The reservoir has a total volume of 673 million m^{3}, of which 580 million are in use and the rest is reserve. The reservoir has a drainage basin of 1,046 km^{2} and is 25 km long. It is situated at 820 m above sea level, its dam being 204 m long and 76 m high.

==History==
The initial plans for the construction of a dam on the Iskar date to as early as 1900-1901, immediately after the building of the Pancharevo Hydroelectric Power Plant. In 1921, the idea was once again brought up, but its accomplishment failed due to the municipality's inability to indemnify the residents of the neighbouring villages of Gorni Pasarel, Shishmanovo and Kalkovo. Topographic photographs and a geological assessment regarding the dam were made and observations of the Iskar's water level at Pasarel were conducted in 1932-1941 in order to build what was initially called the St Peter's Reservoir (named after the monastery in Dolni Pasarel which was supposed to be near the reservoir).

New geological survey related to the reservoir's construction began in 1947 at four places between Gorni Pasarel and Pancharevo.
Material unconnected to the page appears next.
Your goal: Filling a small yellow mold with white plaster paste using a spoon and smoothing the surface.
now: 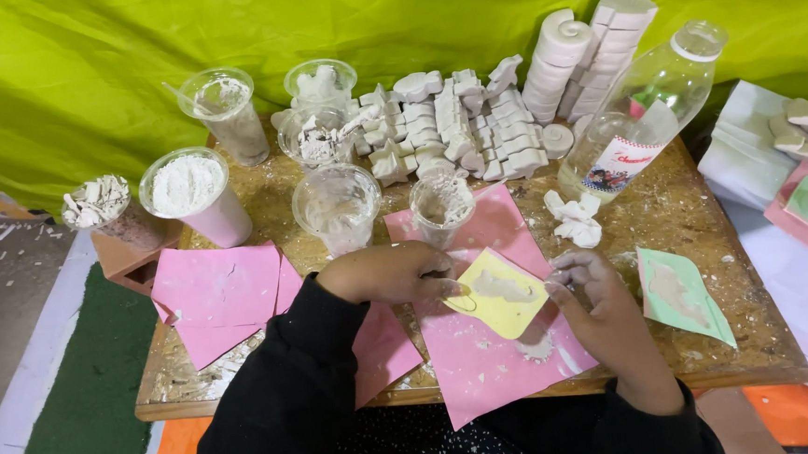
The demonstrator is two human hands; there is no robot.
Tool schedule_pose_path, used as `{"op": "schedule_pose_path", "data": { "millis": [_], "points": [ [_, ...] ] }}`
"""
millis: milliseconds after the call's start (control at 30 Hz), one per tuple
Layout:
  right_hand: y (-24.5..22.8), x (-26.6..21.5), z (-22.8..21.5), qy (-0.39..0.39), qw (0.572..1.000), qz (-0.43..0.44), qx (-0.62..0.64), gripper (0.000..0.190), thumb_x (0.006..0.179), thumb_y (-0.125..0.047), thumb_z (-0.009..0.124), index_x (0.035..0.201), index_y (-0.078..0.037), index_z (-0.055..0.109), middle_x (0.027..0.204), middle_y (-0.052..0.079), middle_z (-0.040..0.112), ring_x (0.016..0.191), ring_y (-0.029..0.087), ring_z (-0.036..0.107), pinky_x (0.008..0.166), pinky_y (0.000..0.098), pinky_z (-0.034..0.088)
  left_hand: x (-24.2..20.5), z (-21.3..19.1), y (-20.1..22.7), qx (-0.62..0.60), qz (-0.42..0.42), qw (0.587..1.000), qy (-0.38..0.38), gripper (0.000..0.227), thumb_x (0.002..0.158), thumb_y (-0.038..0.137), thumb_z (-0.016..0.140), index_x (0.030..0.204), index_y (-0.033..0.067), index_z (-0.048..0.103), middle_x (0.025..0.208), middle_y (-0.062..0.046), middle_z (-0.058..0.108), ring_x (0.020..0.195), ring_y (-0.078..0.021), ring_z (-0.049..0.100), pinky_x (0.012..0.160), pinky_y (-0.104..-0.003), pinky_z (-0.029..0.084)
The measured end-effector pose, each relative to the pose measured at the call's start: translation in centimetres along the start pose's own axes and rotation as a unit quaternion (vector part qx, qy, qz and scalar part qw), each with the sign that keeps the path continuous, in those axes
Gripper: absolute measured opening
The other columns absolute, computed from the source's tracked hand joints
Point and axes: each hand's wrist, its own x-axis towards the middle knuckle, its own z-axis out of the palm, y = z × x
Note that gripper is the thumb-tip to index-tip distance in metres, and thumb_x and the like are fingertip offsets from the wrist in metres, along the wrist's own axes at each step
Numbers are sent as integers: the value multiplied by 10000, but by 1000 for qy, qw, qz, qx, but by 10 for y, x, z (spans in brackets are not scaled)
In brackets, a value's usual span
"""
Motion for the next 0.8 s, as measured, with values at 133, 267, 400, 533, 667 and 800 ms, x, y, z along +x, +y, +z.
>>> {"op": "schedule_pose_path", "data": {
  "millis": [133,267,400,533,667,800],
  "points": [
    [5,4,6,-15,999,0,-33,293,925,-112,664,1211,-68,616,792,105,785,755,205,680,750,342,515,0,-1,2,41,-49,998,-20,300,980,353,563,928,114,738,824,-100,738,862,-304,739,780,-394,571],
    [-2,4,3,13,999,-7,-33,321,947,-138,661,1253,-86,578,836,91,767,787,195,649,765,350,499,5,1,-9,-11,-2,1000,-5,308,974,309,565,945,32,699,901,-192,733,905,-340,713,803,-430,554],
    [-16,1,7,8,999,20,-47,340,944,-131,654,1268,-79,564,804,99,788,751,206,645,741,342,490,-3,-4,4,18,-10,1000,3,315,972,315,567,947,42,723,859,-195,726,884,-377,723,780,-443,564],
    [-35,-1,9,28,988,127,-82,306,967,-259,631,1236,-133,557,927,45,728,592,134,503,654,307,454,-5,-9,7,-52,14,998,-25,426,1064,424,550,748,156,452,725,21,423,627,-128,384,620,-324,332],
    [-33,1,11,-23,980,146,-137,411,954,-387,589,1283,-144,555,999,16,776,813,157,685,787,333,519,3,-4,5,33,-105,993,-50,362,1068,433,519,842,154,571,829,-4,570,692,-167,509,635,-356,377],
    [-30,2,12,6,986,106,-127,351,952,-328,605,1213,-94,612,1083,16,720,984,167,670,910,373,506,-1,-6,4,-19,-64,997,-40,363,1023,484,559,871,156,595,862,14,559,734,-148,511,679,-319,399]
  ]
}}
The place at the Iskar's 37th kilometre was chosen as the most suitable in terms of geology, topography and economics. The waters of the river were further studied between 1947 and 1948.

Work on the projects for an Iskar water power system commenced in early 1948 in the newly established Energohidroproekt. The design and the first draft were created by a team under the engineer Moiseev with the assistance of Soviet specialists. The project was approved by the expert council of the Ministry of Electrification and Melioration, and it was planned that the reservoir had a working volume of 520 million m^{3} and a reserve volume of 60 million m^{3}.

Preparatory works began in 1949, the main construction was carried out in the end of 1950, the water power system being officially opened on 6 September 1954.

When it was under construction, its name was changed to "Giant-Reservoir Stalin" (Гигант язовир Сталин), but later its name was returned to "Iskar Reservoir". There is also the Beli Iskar Reservoir, which is another smaller dam and is located in the upper reaches of the Iskar River.